* Task requirements: Repeat the lines of the data that follow, please, starting at the first and stopping after the one with "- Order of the".

(Items from a dataset)
========

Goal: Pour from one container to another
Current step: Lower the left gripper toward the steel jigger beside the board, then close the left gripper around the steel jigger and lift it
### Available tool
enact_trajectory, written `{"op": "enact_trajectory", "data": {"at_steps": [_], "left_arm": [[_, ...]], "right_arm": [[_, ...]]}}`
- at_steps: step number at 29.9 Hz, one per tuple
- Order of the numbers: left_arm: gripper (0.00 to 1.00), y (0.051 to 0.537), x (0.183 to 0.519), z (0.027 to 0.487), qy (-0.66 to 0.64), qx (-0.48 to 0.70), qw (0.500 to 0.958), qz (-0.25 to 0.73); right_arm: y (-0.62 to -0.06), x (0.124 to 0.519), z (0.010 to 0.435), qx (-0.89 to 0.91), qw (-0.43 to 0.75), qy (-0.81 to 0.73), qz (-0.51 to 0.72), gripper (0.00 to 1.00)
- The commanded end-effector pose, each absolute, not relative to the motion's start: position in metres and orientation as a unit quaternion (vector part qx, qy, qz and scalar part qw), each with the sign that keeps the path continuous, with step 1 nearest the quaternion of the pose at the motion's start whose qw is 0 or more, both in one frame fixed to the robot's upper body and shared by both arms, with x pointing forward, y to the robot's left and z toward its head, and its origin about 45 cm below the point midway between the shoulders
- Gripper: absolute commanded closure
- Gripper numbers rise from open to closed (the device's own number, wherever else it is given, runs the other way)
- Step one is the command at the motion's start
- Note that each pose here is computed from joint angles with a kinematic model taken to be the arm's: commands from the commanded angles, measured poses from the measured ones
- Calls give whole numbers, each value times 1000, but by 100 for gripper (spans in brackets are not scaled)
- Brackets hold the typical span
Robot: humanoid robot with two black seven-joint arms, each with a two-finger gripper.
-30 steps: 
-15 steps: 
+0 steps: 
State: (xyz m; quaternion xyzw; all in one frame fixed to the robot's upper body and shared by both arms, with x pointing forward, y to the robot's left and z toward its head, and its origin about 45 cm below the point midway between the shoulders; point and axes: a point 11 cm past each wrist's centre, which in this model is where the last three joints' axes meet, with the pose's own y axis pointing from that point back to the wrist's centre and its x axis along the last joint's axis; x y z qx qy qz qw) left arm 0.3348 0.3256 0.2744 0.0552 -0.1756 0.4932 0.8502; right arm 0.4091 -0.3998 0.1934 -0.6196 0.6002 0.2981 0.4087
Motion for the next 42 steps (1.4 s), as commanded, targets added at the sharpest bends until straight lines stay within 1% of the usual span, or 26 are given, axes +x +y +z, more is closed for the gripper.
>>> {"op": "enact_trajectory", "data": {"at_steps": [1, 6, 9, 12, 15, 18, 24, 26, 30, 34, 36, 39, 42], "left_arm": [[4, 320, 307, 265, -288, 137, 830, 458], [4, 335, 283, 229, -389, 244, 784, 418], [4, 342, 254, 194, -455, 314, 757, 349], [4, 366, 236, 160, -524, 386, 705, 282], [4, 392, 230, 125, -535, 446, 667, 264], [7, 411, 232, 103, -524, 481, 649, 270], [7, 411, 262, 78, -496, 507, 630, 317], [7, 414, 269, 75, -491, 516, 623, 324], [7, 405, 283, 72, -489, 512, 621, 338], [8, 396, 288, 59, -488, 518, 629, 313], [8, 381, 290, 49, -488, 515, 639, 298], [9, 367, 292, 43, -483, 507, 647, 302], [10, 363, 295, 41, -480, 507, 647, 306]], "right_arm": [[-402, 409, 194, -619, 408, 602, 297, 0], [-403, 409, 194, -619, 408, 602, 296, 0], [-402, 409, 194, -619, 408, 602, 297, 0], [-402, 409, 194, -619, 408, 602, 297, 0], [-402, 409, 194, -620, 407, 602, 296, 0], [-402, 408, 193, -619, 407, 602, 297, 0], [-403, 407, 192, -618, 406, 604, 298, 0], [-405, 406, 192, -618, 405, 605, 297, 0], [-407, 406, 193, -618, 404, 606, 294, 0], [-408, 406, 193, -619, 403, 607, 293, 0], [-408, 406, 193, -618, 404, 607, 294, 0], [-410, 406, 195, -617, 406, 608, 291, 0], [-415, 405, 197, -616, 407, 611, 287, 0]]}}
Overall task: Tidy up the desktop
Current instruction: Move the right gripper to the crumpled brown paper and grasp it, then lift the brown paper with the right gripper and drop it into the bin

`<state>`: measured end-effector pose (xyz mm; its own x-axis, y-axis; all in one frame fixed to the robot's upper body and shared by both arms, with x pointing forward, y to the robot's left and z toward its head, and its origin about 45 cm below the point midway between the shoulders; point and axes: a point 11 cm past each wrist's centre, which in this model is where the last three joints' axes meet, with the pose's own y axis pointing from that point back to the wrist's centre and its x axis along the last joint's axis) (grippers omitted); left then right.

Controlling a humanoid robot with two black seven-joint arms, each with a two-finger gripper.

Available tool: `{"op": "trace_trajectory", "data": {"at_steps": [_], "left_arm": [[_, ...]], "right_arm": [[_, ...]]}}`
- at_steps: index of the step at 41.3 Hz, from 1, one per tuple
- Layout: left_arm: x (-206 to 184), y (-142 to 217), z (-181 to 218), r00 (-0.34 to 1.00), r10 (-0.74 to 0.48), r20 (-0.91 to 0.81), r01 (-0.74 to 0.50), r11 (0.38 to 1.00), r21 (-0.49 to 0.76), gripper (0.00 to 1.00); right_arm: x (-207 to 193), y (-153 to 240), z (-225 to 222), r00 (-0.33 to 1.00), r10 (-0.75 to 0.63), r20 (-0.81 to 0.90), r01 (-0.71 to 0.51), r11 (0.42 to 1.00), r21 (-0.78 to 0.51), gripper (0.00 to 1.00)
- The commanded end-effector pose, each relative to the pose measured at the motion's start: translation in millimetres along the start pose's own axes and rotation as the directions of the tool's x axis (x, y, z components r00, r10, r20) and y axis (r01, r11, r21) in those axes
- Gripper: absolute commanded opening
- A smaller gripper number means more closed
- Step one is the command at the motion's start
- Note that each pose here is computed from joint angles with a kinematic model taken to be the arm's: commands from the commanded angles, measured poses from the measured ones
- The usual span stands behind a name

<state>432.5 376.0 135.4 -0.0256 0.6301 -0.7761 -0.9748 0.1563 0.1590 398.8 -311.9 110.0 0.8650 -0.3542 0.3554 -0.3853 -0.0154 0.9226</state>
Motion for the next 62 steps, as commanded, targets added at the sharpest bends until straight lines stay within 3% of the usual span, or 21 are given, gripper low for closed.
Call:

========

* Answer box:
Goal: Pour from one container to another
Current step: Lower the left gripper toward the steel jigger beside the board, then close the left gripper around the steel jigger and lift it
### Available tool
enact_trajectory, written `{"op": "enact_trajectory", "data": {"at_steps": [_], "left_arm": [[_, ...]], "right_arm": [[_, ...]]}}`
- at_steps: step number at 29.9 Hz, one per tuple
- Order of the numbers: left_arm: gripper (0.00 to 1.00), y (0.051 to 0.537), x (0.183 to 0.519), z (0.027 to 0.487), qy (-0.66 to 0.64), qx (-0.48 to 0.70), qw (0.500 to 0.958), qz (-0.25 to 0.73); right_arm: y (-0.62 to -0.06), x (0.124 to 0.519), z (0.010 to 0.435), qx (-0.89 to 0.91), qw (-0.43 to 0.75), qy (-0.81 to 0.73), qz (-0.51 to 0.72), gripper (0.00 to 1.00)

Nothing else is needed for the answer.